Stick with the real names of electoral systems!
This is in the context of US State Legislations, Ranked-Choice Voting is what most laws refer to them as.
In most contexts, we're mostly talking about Single-Winner elections.
Sometimes, the same concept has different names to different people, there isn't a name that's more "real" than others.
I don't really care what the law calls it. One time an American law tried to call pi equal to 3.2. Had it passed both houses instead of only one, that still wouldn't have changed what pi actually is.
Ranked-Choice describes a feature of a large number of voting systems. Namely, any system that involves ranking candidates in order of preference. Instant-Runoff Voting and Single Transferable Vote are the two most popular such systems, but there are many others, including the Borda method and Ranked Pairs. It's better to just be clearer about what it is you actually mean, rather than use an ambiguous term that's going to lead to more confusion.
In most contexts, we're mostly talking about Single-Winner elections.
In the context of electoral systems, "Congress" and "Senate" are multi-seat legislatures. Hence the talk about proportional representation, IE how many Americans vote Democrat vs how many Democrats get elected. Without that discussion you'll never get a 3rd party elected.
The senate is voted only within a state, one senator at a time. the house of representatives again is done by states, but has a different number for each state.
and ironically exacerbated the worst parts of FPTP like the trend to a two party system
Umm. Hi, Australia here. We've used IRV for our House of Representatives since 1918. IRV is definitely flawed, and I've said in the past it's the "worst acceptable system"*. But it's better in every way than FPTP, and definitely doesn't exacerbate a trend towards two parties. It doesn't create a proportional result that truly helps break the two-party system like STV (most notably used by Australia's Senate or Ireland's Dáil) or MMP (notably used in New Zealand and Germany) would, but it doesn't entrench it any more than FPTP. In fact, as of today, Australia's crossbench consists of only 1 fewer person than its Opposition, because independents and third parties have been rising considerably over the past 15 years or so, particularly at the 2022 and 2025 elections.

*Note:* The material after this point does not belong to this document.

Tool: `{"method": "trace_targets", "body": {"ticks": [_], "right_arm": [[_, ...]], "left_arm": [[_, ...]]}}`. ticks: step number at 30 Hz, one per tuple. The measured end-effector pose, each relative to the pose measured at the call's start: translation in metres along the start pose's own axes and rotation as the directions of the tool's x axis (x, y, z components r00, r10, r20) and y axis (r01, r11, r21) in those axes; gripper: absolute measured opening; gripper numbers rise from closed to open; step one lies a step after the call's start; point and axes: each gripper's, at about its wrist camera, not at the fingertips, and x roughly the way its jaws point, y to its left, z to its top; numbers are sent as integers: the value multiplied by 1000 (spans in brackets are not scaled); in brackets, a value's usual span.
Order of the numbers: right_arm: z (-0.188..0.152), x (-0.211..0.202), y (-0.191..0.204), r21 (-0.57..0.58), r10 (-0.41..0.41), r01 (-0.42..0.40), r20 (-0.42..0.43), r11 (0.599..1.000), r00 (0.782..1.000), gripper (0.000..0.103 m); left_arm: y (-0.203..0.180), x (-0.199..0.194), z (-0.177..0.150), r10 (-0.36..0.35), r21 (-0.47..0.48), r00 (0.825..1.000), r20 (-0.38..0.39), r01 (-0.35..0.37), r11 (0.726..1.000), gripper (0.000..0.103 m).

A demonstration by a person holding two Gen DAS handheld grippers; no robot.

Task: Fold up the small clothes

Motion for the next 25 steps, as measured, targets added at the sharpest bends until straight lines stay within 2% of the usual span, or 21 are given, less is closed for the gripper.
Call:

You're right that people should be clear about whether they mean IRV, STV, or another ordinal system, though.
* the intent being to highlight that FPTP is an entirely undemocratic and unacceptable system to ever use.
We studied it in Canada, including how it was used in Australia, and it was the only electoral systems out of all the ones listed that actually widened the gap between voter intention and seat distribution from FPTP.
Specifically here, where it is called “Alternative Vote”
Yeah that seems to be a very common alternative name. I'm especially not a fan of that name, since all it tells you is that it's "not FPTP". At least "Preferential voting" or "ranked choice voting" tells you something of the ballot.